§ **Exercise description**:
Here is the listing. Report each line in it that contains the string "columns".

####

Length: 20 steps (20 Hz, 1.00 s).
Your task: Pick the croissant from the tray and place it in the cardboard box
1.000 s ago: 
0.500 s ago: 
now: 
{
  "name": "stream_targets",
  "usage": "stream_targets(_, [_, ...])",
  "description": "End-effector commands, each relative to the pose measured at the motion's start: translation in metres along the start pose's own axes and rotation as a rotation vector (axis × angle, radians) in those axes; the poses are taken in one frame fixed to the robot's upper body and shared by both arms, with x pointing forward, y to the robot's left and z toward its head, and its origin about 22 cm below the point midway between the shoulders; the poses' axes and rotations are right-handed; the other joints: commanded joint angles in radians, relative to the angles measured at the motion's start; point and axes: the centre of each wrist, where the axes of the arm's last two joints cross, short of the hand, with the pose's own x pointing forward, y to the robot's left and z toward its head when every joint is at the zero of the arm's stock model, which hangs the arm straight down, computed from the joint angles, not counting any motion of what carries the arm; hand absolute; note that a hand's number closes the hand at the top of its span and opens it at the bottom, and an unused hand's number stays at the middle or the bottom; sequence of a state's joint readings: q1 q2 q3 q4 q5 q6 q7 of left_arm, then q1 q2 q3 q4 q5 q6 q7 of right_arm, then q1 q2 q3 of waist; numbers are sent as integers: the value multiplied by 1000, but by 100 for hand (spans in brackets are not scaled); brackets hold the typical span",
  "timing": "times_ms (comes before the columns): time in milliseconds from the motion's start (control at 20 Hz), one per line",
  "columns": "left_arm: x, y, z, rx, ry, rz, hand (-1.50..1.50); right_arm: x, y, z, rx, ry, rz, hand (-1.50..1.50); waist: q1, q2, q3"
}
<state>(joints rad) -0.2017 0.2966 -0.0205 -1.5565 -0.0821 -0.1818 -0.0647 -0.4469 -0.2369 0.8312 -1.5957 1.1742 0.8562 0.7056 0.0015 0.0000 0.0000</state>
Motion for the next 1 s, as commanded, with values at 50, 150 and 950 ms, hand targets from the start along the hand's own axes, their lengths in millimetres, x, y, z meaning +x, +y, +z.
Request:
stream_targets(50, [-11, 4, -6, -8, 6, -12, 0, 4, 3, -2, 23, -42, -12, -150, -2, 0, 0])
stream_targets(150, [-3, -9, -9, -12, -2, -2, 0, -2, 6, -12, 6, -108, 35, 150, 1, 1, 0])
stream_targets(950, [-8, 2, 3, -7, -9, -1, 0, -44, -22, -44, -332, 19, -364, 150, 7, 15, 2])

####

§ **Final answer**:
  "timing": "times_ms (comes before the columns): time in milliseconds from the motion's start (control at 20 Hz), one per line",
  "columns": "left_arm: x, y, z, rx, ry, rz, hand (-1.50..1.50); right_arm: x, y, z, rx, ry, rz, hand (-1.50..1.50); waist: q1, q2, q3"

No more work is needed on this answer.